**WHAT TO WORK ON**
Among the entries, find the lines with the string "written" and report them.

**Data items**

========================================================================

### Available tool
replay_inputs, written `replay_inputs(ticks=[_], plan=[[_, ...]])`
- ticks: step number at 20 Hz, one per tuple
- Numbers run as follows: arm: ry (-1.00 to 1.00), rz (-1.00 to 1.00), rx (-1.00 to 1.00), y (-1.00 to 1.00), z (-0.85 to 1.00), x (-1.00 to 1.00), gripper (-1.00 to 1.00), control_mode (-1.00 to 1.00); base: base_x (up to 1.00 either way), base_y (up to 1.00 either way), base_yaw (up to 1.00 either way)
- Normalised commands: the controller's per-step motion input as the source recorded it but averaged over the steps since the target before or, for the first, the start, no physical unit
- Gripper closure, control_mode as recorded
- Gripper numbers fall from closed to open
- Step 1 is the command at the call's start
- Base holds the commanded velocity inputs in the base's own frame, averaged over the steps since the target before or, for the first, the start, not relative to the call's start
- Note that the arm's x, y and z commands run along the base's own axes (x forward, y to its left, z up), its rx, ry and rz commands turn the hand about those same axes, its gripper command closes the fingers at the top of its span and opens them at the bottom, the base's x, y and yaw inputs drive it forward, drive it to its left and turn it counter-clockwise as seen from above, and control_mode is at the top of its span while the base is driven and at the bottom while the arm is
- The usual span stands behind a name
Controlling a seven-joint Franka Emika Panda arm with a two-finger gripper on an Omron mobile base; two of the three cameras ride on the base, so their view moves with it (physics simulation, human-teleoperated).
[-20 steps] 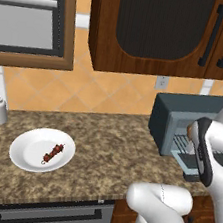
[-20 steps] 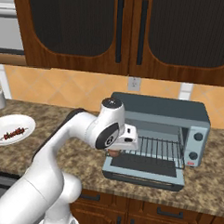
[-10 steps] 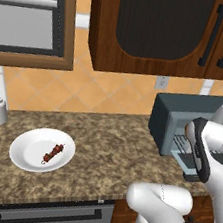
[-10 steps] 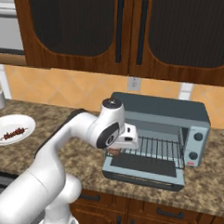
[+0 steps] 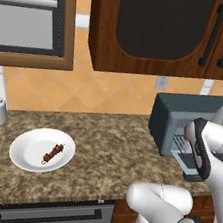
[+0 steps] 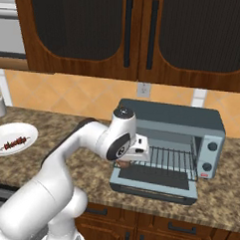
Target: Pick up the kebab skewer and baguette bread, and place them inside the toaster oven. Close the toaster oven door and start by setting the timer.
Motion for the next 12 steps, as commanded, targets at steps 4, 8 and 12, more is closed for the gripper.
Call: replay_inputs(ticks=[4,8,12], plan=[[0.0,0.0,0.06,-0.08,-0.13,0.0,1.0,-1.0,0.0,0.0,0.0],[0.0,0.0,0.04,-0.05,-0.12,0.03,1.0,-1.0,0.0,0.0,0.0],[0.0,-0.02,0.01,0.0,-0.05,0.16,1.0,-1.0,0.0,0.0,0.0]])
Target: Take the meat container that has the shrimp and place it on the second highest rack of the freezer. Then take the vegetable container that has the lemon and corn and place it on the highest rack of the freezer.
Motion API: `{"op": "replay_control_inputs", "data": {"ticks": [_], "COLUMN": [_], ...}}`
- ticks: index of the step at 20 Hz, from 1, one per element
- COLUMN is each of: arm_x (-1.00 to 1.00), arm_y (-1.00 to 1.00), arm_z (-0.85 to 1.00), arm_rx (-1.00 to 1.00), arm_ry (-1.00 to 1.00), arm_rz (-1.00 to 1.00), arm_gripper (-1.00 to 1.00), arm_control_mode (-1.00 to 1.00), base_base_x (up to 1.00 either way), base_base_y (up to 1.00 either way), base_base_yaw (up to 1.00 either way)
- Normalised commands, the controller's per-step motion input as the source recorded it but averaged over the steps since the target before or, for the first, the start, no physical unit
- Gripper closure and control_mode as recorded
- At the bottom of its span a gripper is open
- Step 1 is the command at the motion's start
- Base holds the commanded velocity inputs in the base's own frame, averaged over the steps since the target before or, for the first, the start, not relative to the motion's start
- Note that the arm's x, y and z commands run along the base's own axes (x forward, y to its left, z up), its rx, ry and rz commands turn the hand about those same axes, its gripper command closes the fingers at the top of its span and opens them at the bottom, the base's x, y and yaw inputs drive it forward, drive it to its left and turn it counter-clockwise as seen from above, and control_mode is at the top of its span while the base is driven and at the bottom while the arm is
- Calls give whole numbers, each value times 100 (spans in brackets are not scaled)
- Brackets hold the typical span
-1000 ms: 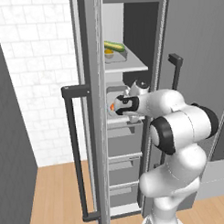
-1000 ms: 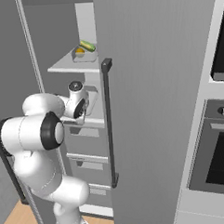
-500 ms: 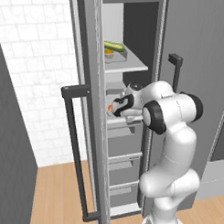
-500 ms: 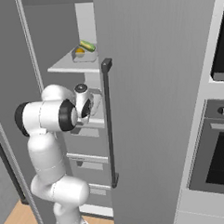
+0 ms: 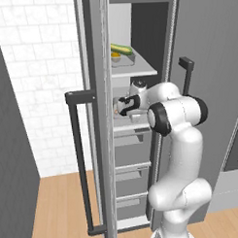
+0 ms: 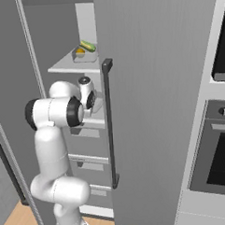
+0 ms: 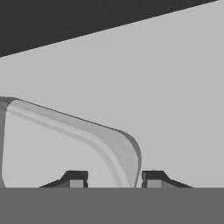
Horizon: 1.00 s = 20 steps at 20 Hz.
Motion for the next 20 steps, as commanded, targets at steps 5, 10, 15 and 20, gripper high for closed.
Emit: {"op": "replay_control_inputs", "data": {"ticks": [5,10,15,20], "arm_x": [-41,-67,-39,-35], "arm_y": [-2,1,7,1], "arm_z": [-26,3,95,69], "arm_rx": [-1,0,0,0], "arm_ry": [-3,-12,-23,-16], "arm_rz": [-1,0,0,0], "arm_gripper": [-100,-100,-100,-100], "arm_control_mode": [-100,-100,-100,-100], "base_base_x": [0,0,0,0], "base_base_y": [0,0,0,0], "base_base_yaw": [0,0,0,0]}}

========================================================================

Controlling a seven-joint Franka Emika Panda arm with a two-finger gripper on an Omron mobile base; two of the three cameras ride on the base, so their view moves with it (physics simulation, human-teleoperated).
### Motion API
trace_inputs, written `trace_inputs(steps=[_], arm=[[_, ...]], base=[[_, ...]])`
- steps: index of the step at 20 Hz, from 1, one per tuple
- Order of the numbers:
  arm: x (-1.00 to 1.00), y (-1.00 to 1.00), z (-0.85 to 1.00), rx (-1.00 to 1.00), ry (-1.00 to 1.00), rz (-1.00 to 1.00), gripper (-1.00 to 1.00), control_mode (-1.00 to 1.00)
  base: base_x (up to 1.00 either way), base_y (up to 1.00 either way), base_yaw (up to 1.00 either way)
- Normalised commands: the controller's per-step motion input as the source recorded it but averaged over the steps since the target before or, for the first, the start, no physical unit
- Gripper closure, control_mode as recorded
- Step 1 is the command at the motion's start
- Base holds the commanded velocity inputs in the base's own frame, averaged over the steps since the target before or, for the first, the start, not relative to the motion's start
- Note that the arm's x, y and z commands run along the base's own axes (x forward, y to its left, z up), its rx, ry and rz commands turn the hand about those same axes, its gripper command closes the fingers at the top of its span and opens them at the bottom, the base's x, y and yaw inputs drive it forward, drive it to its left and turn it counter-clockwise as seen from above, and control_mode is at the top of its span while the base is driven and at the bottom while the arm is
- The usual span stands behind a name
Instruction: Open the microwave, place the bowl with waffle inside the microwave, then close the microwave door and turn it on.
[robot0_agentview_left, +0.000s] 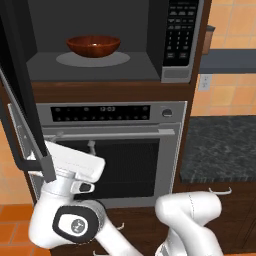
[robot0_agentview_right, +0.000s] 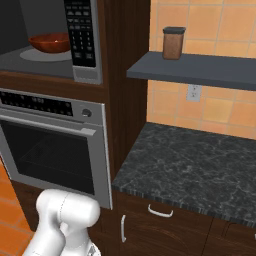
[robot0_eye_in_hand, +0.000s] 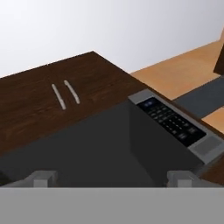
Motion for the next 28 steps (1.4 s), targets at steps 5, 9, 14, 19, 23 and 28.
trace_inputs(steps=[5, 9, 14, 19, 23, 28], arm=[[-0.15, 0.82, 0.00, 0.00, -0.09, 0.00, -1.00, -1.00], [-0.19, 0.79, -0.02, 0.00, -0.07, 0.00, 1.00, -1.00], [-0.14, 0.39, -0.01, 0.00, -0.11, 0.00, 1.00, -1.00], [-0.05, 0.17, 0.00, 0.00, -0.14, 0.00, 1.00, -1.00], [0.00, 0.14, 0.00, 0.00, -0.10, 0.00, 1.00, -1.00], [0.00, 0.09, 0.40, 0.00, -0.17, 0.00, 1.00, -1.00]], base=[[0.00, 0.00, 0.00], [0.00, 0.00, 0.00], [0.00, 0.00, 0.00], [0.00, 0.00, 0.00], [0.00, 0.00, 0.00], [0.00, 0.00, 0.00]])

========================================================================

**EXPECTED OUTPUT**
replay_inputs, written `replay_inputs(ticks=[_], plan=[[_, ...]])`
trace_inputs, written `trace_inputs(steps=[_], arm=[[_, ...]], base=[[_, ...]])`

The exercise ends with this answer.